Star Trek… the final nerd frontier. I was never ever a fan of this long in the tooth science fiction show or any of the films and spin-offs (though I did watch Star Trek Voyager for Seven of Nine…). Needless to say when the rumblings of a Star Trek “reboot” began to surface a year or so ago I really paid it no attention. No offense to you “Trekkies” out there but Star Trek always came off as silly to me. This is especially true of the originals where overacting and low budget sets, costumes and effects were the rules of the day. I guess if I’m to suspend my disbelief, I need to believe that the world I’m seeing is possible. I never felt that with the older Star Trek films or shows.
So along comes J.J. Abrams who has done only one thing I’ve liked (Alias) and several things I don’t really care for. Mr. Abrams, I am sorry I doubted you. You took Star Trek, stripped it of its cheese factor (for the most part) and like rebuilt it into something a wide audience can enjoy. The film is flash and spectacle, but Abrams and crew did a remarkable job of adding a believability factor I’ve never experienced with Star Trek before. In spite of the CGI effects, I believed I was looking at unique and distinct worlds and creatures. It is clear that sets were constructed and wire work was done and that Mr. Abrams did not lean on green screen technology to bring this franchise into the 21st century.

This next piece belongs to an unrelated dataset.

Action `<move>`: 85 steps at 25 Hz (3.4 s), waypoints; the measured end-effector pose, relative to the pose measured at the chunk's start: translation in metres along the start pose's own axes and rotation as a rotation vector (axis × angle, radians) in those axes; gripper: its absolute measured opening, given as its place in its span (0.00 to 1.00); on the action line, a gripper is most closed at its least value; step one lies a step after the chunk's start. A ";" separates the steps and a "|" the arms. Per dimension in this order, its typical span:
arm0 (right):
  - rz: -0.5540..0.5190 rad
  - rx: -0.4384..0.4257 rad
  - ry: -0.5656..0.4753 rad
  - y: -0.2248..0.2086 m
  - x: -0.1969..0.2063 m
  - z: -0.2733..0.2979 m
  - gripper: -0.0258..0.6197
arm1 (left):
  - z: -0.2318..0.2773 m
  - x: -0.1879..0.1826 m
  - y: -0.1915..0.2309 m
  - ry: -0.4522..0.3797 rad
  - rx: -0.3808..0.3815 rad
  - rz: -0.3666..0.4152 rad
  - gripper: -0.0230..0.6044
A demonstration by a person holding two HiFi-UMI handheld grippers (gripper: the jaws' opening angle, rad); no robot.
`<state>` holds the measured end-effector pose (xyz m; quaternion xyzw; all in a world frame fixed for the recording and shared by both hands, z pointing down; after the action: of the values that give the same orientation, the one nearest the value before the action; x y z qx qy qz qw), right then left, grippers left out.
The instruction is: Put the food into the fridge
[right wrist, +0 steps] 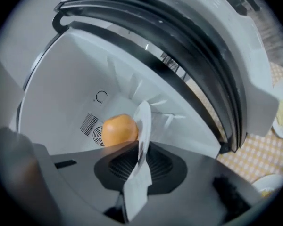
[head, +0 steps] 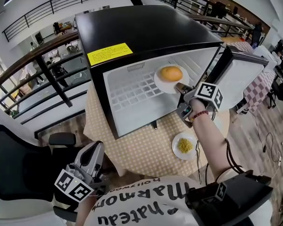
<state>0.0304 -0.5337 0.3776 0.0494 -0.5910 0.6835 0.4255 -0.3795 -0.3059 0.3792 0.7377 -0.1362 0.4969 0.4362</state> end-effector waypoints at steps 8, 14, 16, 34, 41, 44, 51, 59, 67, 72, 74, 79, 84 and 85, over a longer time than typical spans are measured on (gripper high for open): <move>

Abrams and his crew also accomplished another feat, coaxing genuine acting out of the cast members. My personal favorite is the always entertaining Simon Pegg, who in the film plays Scotty, the matter transport dude. Pegg comes into the film in its final act and its a real shame because he quickly becomes an endearing character. Zachary Quinto, who I tried to disassociate from his role as Sylar on Heroes, does an excellent homage to Leonard Nemoy in his role as Spock. Newcomer Chris Pine plays the arrogant but skilled James T. Kirk in a role made famous (or infamous) by one William Shatner.
The only flaw I really felt held the movie back was the initial bouncing back of scenes of Spock and Kirk as boys. Kirk’s flashbacks were especially unneccesary as the audience would totally understand he’s reckless during a bar fight scene. I didn’t see a reason we had some snot nosed kid actor destroy a muscle car. Don’t get me wrong, it was great visual spectacle but I didn’t think it advanced the character. More interesting was Spock’s struggles against the xenophobia (or species-phobia?) of the Vulcan race as his mother is a human.
Overall, Star Trek provides a shock to the franchise, like a difibulator reviving a long dormant heart. It’s loud, it’s soft, is sad, it’s funny. It’s great entertainment. I’m actually looking forward to the inevitbale sequels.